English 365 Literature of Ireland (Anglophone or 300+ elective)
Lecture 1         MW 2:30-3:45             Katherine O’Callaghan
Nineteenth-century background: the Irish Renaissance; such major figures as Yeats, Synge, Joyce and O'Casey; recent and contemporary writing.  (Gen.Ed. AL)

English 368 Modern American Drama (course in American literature after 1865 or 300+ English elective)(American Studies)(AL)
Lecture 1         TuTh 4:00-5:15           Instructor: Heidi Holder
Topic: The Comic Tradition. Surveys of American drama are often weighted with family and social drama, and comedy gets short shrift.  But from its inception the American theater employed comedy to examine specifically “American” types, offering not only a stereotypical gallery of “other” Americans but also a form in which African American, Latino, and queer playwrights, for instance, could revise their own images onstage.  In this course we will chart the path of American comedy from Royall Tyler’s “first American play” The Contrast through vaudeville and works by such playwrights as Anna Cora Mowatt, Philip Barry, Jules Pfeiffer, Christopher Durang, Luis Valdez, George Wolfe, David Henry Hwang, Lynn Nottage, Stephen Adly Guirgis, Jen Silverman and Young Jean Lee. (GenEd: AL)

English 371 African American literature (Anglophone/ethnic American or course in Amer lit after 1865 or 300+ elective)(American Studies)(Social Justice)
Lecture 1         TuTh 2:30-3:45           Instructor: Jimmy Worthy
This course will offer students an overview of the important literary works produced by African American authors throughout the twentieth-century.
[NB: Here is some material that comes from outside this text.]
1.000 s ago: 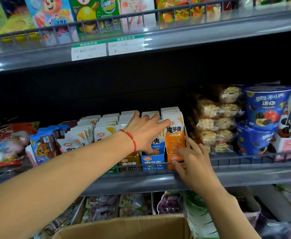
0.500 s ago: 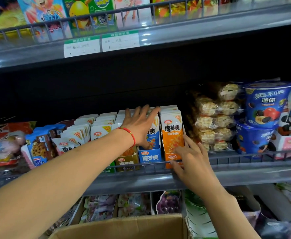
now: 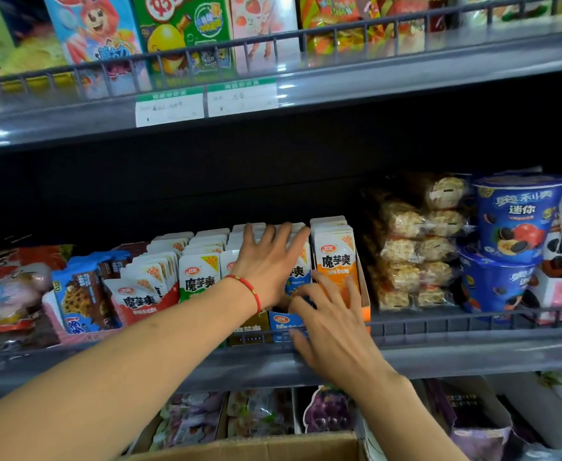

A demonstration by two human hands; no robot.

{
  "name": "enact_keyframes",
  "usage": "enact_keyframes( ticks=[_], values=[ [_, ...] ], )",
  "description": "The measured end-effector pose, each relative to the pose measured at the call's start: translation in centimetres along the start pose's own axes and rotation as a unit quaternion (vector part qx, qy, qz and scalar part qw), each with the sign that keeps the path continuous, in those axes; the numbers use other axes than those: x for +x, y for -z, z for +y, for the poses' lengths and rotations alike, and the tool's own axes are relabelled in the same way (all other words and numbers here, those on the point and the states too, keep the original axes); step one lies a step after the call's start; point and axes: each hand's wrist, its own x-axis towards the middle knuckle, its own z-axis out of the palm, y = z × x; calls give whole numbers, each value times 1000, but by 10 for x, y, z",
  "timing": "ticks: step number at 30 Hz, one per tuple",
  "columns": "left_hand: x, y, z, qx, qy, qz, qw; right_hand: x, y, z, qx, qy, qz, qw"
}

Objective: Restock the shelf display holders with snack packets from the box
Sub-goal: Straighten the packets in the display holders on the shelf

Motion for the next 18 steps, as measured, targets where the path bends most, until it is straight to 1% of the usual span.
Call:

We will examine the ideas, concerns, and preoccupations of African American authors as expressed in various literary pronouncements. ENG 371 will also allow students to assess the values and aesthetics that are not only representative of African American literature of the twentieth-century, but that define the particular genre and historical context from which the literature emerges. Using this critical orientation and throughout this course, students will discuss and write about texts with respect to how these works address challenges to gender, racial, economic, and national identity in the United States and throughout the African Diaspora. Furthermore, by focusing on African American literature since 1900, ENG 371 offers students the ability to chart the development of African American authors’ literary sensibilities across the twentieth-century and within multiple genres. Such endeavors will enable students to figure the literature produced by African Americans as indictive of a collective artistic imagination and representative of a process by which African Americans employed the written word in their demand for recognition and personhood. In essays and discussions, students are to consider the development of twentieth- century African American letters within the four specific literary areas we will encounter: Early Twentieth-Century and the Harlem Renaissance, The Realist/Modernist Movement, The Black Arts Era, and Literature Since 1975. In your writing, and discussion, make sure to engage these questions: What claims does African American literature make for itself given its political and aesthetic contexts? How ultimately does literary art function for the disenfranchised?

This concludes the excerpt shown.